• Task item:
Find each line below where the word "frame" occurs, and copy it.

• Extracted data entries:
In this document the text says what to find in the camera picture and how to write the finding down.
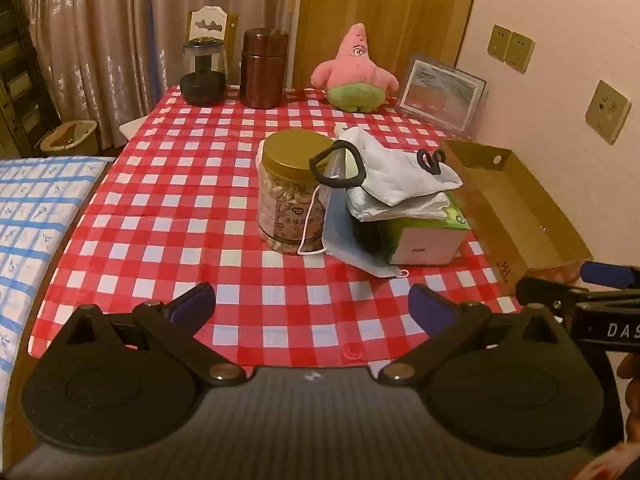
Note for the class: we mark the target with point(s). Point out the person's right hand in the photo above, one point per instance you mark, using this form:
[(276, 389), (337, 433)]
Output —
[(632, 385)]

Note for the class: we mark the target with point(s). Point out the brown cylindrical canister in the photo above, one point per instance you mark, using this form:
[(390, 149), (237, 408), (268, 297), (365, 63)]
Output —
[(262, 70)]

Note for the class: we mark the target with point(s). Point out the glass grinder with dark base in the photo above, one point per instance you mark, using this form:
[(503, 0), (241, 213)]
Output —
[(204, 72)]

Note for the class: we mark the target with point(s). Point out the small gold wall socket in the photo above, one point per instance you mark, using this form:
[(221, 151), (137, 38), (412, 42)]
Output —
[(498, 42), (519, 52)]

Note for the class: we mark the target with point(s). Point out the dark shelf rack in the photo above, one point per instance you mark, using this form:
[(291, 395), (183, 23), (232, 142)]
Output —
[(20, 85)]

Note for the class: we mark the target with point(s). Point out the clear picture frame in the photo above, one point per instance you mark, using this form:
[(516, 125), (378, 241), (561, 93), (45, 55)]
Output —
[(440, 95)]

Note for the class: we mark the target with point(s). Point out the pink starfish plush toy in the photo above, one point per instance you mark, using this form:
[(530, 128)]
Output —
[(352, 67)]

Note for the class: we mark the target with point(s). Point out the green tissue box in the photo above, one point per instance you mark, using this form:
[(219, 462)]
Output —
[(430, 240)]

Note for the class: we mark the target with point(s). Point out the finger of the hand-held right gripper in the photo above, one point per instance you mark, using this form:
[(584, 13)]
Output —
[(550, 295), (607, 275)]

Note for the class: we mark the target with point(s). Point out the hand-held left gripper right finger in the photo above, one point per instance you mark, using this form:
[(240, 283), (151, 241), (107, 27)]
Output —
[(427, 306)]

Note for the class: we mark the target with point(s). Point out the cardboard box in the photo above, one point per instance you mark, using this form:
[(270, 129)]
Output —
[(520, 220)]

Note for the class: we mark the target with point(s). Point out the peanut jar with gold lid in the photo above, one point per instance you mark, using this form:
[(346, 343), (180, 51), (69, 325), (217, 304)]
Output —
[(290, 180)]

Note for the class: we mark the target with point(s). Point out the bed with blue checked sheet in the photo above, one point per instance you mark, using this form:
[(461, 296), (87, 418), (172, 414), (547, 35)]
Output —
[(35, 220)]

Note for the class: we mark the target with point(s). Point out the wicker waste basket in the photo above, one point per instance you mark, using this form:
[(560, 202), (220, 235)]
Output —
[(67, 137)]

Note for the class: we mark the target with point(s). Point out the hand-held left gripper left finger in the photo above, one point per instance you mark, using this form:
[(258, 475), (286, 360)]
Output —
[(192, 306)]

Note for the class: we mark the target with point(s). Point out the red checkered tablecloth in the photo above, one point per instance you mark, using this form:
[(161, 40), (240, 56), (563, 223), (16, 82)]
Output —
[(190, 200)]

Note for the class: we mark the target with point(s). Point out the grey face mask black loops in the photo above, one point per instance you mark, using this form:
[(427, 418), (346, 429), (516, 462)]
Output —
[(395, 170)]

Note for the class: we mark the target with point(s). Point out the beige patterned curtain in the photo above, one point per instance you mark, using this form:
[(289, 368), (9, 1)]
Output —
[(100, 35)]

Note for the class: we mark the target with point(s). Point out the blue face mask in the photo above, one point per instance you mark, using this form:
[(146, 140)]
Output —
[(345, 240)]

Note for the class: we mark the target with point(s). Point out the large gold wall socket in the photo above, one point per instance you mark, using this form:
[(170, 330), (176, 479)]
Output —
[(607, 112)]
---
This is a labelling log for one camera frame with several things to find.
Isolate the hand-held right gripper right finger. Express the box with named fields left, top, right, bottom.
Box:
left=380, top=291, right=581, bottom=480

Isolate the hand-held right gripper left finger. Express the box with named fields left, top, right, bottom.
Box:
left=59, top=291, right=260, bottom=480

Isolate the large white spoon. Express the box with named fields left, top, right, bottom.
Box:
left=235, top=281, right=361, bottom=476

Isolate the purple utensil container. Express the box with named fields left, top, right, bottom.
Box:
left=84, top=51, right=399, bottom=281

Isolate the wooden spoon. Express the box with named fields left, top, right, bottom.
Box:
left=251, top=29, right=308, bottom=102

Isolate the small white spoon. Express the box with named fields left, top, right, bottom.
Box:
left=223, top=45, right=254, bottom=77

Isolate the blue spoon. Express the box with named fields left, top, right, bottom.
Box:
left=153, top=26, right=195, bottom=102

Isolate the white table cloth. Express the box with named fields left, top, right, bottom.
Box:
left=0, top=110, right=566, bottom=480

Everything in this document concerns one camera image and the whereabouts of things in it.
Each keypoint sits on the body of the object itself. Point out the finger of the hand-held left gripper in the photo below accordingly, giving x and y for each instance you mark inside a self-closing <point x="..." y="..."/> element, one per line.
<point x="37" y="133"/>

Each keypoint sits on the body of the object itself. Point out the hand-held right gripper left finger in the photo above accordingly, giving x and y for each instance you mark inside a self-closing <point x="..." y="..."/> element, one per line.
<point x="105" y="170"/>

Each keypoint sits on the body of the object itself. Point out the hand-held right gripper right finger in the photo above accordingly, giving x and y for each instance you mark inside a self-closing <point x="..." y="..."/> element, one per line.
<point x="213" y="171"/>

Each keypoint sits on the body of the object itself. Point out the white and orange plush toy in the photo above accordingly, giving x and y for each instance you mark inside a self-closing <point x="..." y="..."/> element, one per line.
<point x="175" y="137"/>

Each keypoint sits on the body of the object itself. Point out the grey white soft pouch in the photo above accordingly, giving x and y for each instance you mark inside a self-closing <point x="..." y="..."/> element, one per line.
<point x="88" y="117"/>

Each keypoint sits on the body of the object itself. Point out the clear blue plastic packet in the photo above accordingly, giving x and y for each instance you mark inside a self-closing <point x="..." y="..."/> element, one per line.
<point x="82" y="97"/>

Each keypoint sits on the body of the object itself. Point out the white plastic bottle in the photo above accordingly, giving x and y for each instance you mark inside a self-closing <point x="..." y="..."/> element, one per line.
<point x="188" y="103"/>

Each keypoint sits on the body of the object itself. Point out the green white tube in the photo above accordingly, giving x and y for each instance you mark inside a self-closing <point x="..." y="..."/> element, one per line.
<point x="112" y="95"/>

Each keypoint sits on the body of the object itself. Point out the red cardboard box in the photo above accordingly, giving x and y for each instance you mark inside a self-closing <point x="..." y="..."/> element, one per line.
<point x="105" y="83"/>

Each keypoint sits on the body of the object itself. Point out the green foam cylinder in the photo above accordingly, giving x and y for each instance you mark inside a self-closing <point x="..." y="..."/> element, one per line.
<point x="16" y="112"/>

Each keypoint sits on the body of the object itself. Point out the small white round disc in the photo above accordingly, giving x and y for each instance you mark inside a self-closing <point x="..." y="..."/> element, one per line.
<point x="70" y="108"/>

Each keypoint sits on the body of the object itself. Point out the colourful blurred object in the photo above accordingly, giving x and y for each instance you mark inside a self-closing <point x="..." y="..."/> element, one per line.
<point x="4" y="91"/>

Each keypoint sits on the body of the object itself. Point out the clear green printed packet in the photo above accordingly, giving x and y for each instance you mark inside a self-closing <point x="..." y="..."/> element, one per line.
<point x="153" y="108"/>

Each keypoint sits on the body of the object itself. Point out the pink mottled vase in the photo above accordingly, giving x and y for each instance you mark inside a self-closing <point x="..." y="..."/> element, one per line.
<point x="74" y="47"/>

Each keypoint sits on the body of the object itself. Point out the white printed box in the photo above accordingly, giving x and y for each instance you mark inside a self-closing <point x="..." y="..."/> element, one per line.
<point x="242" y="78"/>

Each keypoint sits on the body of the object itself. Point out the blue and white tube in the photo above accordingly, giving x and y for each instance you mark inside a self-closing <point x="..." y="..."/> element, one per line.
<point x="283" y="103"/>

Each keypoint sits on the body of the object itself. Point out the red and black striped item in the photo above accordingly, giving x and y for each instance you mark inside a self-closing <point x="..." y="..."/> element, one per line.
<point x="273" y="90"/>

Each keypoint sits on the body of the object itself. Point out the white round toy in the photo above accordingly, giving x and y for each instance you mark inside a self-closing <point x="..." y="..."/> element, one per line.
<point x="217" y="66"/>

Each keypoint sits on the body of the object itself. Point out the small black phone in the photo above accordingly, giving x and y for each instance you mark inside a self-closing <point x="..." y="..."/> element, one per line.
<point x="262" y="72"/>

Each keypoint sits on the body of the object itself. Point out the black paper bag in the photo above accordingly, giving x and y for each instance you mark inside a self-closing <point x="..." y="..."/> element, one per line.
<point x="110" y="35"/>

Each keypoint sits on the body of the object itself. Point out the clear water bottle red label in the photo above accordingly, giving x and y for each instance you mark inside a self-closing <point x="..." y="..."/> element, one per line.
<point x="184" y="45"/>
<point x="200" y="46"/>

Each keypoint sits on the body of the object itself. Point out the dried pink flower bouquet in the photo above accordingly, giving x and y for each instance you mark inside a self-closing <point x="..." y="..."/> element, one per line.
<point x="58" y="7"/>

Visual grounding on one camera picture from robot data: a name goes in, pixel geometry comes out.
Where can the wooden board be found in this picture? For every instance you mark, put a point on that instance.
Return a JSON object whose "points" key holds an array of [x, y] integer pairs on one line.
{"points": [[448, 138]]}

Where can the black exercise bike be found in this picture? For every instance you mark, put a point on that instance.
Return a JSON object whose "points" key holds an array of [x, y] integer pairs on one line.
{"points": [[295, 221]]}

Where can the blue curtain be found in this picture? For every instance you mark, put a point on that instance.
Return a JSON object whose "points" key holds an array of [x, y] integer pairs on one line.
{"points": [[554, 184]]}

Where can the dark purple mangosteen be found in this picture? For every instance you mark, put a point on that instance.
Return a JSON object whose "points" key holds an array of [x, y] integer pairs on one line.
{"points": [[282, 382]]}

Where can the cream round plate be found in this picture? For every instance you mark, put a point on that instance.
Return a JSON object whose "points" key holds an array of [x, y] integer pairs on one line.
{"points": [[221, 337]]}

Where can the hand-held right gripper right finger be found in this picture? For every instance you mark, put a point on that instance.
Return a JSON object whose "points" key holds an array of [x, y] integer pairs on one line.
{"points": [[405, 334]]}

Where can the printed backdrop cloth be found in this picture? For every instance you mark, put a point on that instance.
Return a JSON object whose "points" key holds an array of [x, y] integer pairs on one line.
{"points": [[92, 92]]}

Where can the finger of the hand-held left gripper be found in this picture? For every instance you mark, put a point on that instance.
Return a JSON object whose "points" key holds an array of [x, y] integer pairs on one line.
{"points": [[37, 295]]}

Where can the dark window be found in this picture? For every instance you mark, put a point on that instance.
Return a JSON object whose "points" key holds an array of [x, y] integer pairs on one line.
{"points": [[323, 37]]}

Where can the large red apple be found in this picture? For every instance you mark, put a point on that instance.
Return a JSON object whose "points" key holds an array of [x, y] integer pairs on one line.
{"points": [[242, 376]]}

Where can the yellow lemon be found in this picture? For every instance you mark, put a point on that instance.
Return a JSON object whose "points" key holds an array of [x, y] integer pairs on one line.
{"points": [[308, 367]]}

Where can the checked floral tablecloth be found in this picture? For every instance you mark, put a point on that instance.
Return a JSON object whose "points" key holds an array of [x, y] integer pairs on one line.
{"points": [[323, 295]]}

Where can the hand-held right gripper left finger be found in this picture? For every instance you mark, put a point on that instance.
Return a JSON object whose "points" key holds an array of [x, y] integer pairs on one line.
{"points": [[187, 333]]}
---
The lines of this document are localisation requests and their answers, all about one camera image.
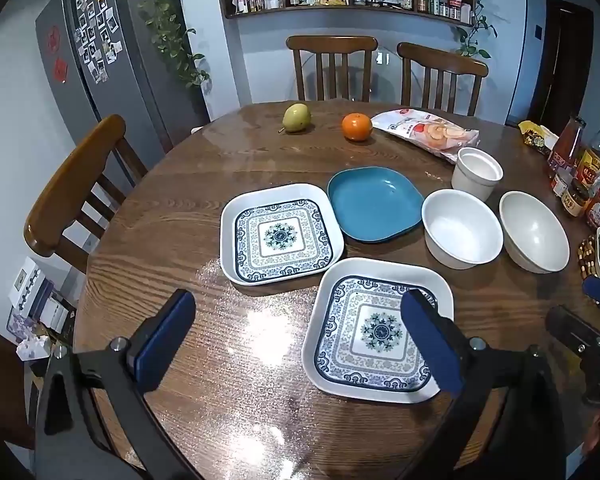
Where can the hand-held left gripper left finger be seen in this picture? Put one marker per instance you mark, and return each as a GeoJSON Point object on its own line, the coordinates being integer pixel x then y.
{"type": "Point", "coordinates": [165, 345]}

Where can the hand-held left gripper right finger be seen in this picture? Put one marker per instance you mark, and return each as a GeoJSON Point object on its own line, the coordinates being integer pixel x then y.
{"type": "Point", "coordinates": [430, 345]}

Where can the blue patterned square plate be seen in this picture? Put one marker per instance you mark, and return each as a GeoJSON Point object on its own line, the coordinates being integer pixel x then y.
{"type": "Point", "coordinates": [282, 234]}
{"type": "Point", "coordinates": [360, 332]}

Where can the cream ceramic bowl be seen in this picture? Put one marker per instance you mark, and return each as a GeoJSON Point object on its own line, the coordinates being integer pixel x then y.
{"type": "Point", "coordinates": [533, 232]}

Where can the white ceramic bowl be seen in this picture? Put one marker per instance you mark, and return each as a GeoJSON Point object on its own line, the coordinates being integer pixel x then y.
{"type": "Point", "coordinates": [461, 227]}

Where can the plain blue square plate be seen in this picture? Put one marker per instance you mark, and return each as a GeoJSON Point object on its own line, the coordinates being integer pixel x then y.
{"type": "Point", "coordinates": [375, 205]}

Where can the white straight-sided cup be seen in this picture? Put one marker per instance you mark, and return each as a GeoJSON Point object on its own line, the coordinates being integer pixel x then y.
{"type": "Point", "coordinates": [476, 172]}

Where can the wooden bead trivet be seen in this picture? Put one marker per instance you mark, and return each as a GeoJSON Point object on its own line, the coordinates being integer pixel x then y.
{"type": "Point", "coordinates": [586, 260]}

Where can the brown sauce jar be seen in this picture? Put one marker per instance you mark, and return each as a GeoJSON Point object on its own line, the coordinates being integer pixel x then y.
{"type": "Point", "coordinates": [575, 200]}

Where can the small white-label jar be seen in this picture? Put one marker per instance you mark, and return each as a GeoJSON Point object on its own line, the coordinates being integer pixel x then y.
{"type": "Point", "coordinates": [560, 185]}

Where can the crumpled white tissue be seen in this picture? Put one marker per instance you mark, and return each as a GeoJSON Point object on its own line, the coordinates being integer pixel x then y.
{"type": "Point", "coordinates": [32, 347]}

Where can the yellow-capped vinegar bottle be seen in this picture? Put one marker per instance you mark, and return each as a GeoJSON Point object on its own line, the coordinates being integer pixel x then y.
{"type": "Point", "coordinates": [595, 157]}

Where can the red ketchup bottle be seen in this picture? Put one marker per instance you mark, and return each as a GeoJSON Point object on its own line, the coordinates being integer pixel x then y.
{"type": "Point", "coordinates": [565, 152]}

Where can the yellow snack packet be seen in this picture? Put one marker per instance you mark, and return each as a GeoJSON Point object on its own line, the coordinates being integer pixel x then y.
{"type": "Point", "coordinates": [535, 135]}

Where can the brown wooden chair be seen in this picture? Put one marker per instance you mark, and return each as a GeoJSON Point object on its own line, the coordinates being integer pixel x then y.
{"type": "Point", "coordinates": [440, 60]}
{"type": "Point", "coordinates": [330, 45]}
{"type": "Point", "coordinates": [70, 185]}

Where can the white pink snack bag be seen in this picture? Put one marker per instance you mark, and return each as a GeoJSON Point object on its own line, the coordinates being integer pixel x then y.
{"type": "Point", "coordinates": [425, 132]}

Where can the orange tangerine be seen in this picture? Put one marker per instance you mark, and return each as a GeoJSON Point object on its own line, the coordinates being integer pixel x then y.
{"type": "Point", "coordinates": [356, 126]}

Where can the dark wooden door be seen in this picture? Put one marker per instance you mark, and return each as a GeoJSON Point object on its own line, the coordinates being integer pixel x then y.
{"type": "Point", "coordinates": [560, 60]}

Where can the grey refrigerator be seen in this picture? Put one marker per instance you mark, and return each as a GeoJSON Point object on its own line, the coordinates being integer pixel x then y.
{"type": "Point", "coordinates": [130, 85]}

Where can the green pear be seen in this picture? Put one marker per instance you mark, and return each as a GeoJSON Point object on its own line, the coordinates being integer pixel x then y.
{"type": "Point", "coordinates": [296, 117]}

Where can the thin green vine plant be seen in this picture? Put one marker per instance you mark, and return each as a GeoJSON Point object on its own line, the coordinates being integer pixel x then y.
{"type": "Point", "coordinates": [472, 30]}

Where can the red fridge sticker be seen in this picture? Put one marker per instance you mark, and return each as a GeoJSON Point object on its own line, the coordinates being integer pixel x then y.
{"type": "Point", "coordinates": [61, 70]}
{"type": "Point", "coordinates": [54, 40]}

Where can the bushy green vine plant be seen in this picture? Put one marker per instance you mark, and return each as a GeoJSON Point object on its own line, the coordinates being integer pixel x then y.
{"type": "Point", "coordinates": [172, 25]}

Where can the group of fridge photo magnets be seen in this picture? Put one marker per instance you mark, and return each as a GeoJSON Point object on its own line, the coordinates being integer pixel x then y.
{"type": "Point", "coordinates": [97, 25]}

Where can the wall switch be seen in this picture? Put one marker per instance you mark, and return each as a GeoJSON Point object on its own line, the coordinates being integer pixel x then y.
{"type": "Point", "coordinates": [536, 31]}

• Response to the task:
Note for the class: we mark the target with point(s). Point out the clear picture frame in the photo above, one point per instance you mark, using this form:
This is a labelling log for one camera frame with several things to find.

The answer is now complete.